The Marshall Plan metaphor has been similarly irresistible, with its implications of massive funding and unquestioning public support. But the original Marshall Plan launched by the United States to help Europe after World War II was neither as financially sizable nor as uncontroversial as proponents commonly assume. (Economist Tyler Cowen estimated U.S. aid, which peaked at around $90 billion in today’s dollars, was no more than 5 percent of the gross national product of the recipient nations.) Still, the plan has come to epitomize a bold, massive — and successful — governmental mobilization.

Alas, these good metaphors yield bad policies. The war on drugs, for example, has been more successful in spawning immense bureaucracies and winning big budgets and partisan political fights than in ending drug use.
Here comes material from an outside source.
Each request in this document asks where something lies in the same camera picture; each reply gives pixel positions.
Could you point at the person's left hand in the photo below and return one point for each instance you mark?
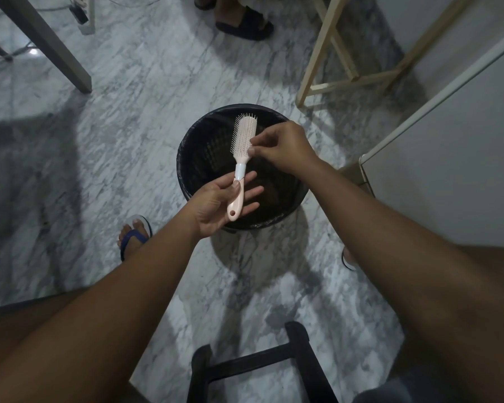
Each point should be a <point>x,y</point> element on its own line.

Decriminalizing marijuana for medical purposes is becoming a popular reform in the United States, and 14 states have already adopted it, with more sure to follow. But do we know if marijuana does indeed have the medical benefits claimed by reformers? No. As a result of the mindset — and the policies — nurtured by the war on drugs, medical researchers have been blocked from access to marijuana and unable to scientifically test the claims. Only now, after four painful and futile decades, is the war on drugs losing support.

HULTON-DEUTSCH COLLECTION/CORBIS

The same perils apply to the “war on terror.” As former U.S. National Security Advisor Zbigniew Brzezinski famously noted: “The damage these three words have done — a classic self-inflicted wound — is infinitely greater than any wild dreams entertained by the fanatical perpetrators of the 9/11 attacks when they were plotting against us in distant Afghan caves. The phrase itself is meaningless. It defines neither a geographic context nor our presumed enemies. Terrorism is not an enemy but a technique of warfare.” Indeed, the war on terror was even more spectacularly successful than the war on drugs in securing political, legal, military, and financial blank checks for those waging it. But that, too, is changing as anti-terrorism efforts are now more carefully scrutinized, checks are written with more strings attached, and alternative approaches are tested. Recognizing that language is power, U.S. President Barack Obama took a key first step in banning the bad metaphor. At his insistence, the Pentagon was forced to lose its precious GWOT (global war on terror) acronym and the GWOT mentality that went with it. But as many of his predecessors learned, Obama is finding that wars are hard to exit. Once a war against poverty, crime, or terrorism is launched, announcing a unilateral truce is usually political suicide. Instead, presidents get boxed into absolutist policies in which compromise is impossible and victory is the only acceptable outcome.

But no matter the complications, these wars aren’t going away — they’re just too politically convenient. It took only a few hours after Haiti’s terrible Jan. 12 earthquake for pundits to call for a Marshall Plan. One thing by now is certain, however: Although aid will materialize, a Marshall Plan will not. As we all know but the metaphor users routinely and conveniently ignore, the Marshall Plan’s success was driven by the hard-to-replicate conditions in Europe after World War II, with its highly educated populations, well-developed private sector, and relatively efficient public bureaucracies.

So: Beware the metaphor. All these wars and Marshall Plans are getting the world nowhere. But their frequent use does have a silver lining: At least you’ll know that whenever they are proposed, bad policies will soon follow.